When you reach the line containing "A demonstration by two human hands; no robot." in the data below, begin returning lines exactly as written, and stop once the line containing "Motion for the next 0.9" has been returned.

Segment Start: Supplied material

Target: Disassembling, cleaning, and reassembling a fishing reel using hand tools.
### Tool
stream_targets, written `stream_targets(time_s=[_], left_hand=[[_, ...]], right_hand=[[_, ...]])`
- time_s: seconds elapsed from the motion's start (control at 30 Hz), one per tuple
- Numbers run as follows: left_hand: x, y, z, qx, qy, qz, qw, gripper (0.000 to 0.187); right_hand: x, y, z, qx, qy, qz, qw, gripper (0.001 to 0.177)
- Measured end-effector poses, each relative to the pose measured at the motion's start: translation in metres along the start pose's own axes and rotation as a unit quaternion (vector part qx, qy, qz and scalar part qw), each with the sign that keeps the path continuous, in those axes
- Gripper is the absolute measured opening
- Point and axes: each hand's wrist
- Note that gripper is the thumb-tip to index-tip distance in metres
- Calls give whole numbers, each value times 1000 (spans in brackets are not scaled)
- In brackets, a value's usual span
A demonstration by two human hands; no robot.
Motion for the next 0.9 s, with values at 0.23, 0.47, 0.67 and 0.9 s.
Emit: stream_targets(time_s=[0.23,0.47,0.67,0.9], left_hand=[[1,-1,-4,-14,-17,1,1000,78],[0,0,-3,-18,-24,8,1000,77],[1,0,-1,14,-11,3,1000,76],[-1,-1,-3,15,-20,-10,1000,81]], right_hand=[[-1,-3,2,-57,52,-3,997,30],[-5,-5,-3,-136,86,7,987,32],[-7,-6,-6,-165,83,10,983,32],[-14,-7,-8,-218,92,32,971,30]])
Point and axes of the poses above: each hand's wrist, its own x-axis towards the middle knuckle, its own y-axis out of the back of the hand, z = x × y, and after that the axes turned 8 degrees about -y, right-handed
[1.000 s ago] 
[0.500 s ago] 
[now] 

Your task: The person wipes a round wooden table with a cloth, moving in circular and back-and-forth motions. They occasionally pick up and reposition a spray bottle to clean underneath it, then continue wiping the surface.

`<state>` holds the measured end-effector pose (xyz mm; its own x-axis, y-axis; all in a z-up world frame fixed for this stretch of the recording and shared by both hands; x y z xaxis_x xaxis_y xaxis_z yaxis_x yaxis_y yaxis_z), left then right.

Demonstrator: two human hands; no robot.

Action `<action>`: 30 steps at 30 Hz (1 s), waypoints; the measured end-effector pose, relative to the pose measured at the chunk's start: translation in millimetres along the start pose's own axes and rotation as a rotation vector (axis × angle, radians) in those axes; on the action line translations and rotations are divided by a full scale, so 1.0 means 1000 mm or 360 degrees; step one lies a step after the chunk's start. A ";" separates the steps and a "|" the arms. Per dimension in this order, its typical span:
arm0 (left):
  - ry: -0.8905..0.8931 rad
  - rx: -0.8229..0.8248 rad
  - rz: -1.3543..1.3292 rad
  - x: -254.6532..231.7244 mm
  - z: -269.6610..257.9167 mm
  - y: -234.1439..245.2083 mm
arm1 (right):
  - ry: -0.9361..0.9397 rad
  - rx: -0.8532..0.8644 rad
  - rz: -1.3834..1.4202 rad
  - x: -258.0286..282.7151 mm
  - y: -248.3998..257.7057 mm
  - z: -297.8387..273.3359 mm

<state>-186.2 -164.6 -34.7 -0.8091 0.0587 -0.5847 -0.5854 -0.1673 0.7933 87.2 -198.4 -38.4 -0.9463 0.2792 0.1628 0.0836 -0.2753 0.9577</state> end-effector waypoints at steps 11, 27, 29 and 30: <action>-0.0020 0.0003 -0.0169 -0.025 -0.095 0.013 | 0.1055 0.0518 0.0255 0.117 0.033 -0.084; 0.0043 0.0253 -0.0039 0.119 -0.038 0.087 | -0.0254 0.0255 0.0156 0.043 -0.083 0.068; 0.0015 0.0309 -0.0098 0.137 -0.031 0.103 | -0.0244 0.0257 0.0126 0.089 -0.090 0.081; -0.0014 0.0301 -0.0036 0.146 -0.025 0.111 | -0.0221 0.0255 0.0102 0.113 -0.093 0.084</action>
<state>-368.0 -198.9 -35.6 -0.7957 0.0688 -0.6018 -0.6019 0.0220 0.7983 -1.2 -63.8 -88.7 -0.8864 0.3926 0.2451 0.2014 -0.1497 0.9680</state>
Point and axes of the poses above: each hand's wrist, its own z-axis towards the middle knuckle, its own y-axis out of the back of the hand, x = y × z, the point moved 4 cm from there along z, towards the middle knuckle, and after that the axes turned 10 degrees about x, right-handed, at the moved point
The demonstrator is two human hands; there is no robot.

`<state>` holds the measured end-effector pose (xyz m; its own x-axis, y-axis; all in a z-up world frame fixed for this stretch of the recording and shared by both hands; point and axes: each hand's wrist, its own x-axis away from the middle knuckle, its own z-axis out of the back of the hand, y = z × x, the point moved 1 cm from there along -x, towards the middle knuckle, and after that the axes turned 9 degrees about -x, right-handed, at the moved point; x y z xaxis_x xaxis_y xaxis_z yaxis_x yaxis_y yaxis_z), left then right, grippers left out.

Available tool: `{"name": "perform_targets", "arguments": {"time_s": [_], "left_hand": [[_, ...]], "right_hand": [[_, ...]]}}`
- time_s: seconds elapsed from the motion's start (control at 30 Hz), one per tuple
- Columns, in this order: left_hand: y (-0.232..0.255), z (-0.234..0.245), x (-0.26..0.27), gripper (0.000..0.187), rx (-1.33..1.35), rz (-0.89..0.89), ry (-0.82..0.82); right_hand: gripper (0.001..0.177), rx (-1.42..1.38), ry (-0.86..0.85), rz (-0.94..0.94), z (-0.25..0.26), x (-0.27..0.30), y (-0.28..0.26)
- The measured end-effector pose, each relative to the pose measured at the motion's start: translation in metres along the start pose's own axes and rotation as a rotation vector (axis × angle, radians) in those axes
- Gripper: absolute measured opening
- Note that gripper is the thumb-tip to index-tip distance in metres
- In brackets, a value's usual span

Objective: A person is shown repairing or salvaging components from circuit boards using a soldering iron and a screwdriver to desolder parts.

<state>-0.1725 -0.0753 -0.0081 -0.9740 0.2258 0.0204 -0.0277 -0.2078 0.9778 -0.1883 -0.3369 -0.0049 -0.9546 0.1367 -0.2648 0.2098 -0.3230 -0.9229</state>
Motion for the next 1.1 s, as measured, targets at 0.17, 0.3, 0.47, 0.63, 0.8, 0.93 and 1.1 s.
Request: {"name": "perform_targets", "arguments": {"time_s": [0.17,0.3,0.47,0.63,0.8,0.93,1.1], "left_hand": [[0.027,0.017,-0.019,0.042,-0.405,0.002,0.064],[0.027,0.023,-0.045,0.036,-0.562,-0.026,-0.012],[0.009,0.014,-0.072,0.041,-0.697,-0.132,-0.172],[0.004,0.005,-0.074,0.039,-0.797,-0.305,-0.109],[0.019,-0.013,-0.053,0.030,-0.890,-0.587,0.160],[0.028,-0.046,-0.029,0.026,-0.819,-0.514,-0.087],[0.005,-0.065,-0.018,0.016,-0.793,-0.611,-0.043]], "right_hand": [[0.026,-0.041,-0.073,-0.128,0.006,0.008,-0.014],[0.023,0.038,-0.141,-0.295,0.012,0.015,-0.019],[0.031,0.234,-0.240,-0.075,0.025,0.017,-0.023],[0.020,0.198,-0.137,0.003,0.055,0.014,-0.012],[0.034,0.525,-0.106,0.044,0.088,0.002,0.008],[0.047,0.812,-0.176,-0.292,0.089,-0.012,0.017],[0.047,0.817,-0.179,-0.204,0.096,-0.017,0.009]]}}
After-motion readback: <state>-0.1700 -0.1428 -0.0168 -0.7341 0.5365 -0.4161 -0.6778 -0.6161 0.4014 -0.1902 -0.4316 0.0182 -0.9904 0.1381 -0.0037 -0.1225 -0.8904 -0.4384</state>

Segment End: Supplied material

## Response
A demonstration by two human hands; no robot.
Motion for the next 0.9 s, with values at 0.23, 0.47, 0.67 and 0.9 s.

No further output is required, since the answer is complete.